◆ **WHAT TO PRODUCE**
Skip the pictures. Set down, word for word, the lines from the start of the material up to and including the line with "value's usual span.".

*-*-*

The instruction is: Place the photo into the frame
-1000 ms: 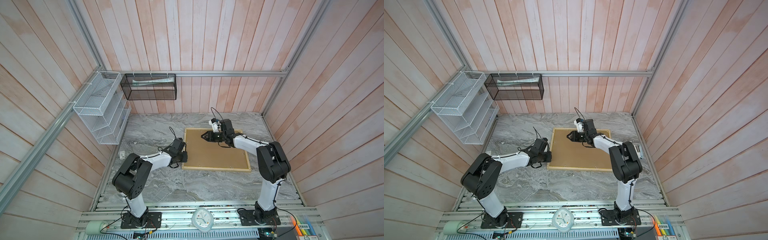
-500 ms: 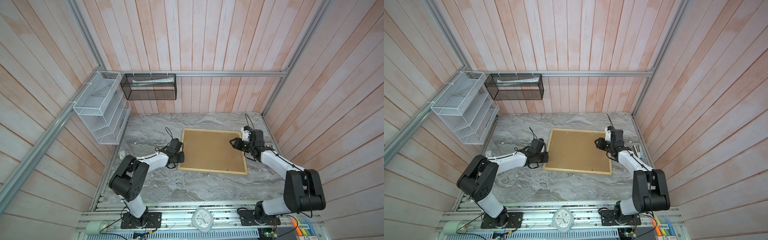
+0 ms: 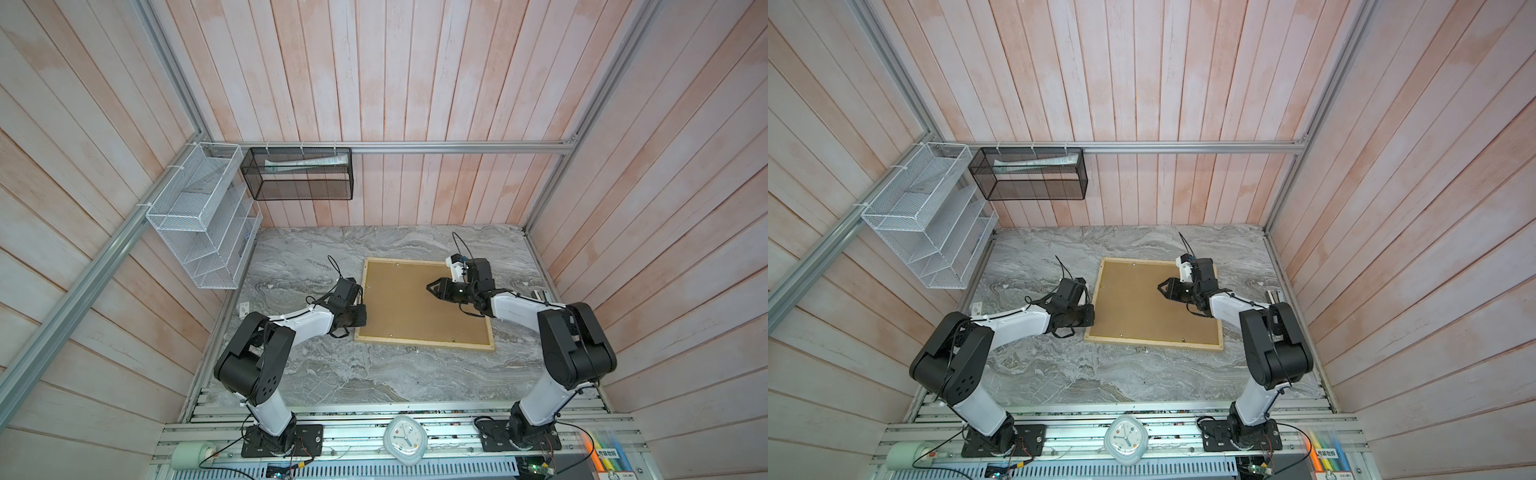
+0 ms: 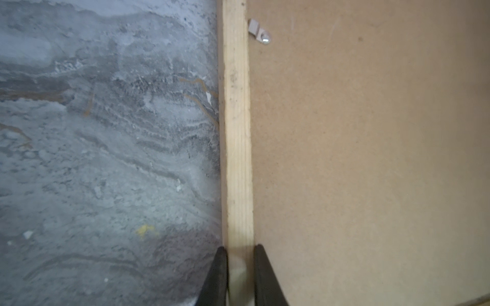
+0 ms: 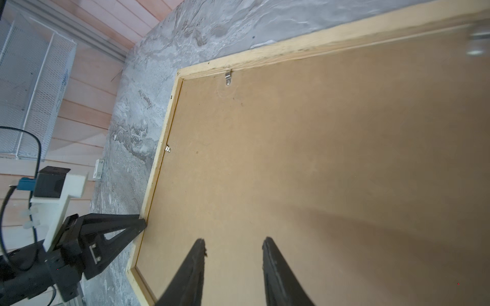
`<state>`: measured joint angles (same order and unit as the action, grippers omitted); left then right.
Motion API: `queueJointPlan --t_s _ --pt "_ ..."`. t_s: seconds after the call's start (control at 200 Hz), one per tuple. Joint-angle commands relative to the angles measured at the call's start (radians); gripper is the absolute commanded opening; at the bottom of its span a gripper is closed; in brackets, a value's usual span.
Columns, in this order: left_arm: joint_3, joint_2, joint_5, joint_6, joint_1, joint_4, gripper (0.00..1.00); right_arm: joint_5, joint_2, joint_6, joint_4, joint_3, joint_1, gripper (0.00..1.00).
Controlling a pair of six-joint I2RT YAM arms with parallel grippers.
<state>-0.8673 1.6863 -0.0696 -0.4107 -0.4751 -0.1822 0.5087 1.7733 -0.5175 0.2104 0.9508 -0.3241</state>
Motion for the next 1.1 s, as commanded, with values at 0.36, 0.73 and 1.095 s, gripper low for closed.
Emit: queueJointPlan --t_s 0.36,0.73,1.095 --pt "0.046 -0.015 -0.103 0.008 -0.005 -0.017 0.08 0.169 0.48 -0.166 0.172 0.419 -0.171 0.33" --pt "0.044 -0.02 -0.106 0.008 -0.007 -0.026 0.08 0.198 0.675 -0.104 -0.037 0.712 -0.245 0.31" --pt "0.039 -0.025 -0.098 0.012 -0.007 -0.035 0.07 0.245 0.681 -0.066 -0.076 0.698 -0.288 0.3"
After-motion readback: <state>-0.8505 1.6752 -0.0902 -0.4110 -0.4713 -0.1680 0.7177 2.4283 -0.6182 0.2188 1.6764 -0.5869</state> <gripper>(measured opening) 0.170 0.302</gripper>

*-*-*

◆ **SOLUTION TO THIS EXERCISE**
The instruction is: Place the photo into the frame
-1000 ms: 
-500 ms: 
+0 ms: 
+0 ms: 
+0 ms: 
`<state>`: measured joint angles (same order and unit as the action, grippers omitted); left then right.
Motion API: `queueJointPlan --t_s _ --pt "_ ..."`. t_s: seconds after the call's start (control at 200 Hz), one per tuple. Joint-angle commands relative to the angles measured at the call's start (radians); gripper is the absolute commanded opening; at the bottom of its span a gripper is closed; in brackets, a value's usual span.

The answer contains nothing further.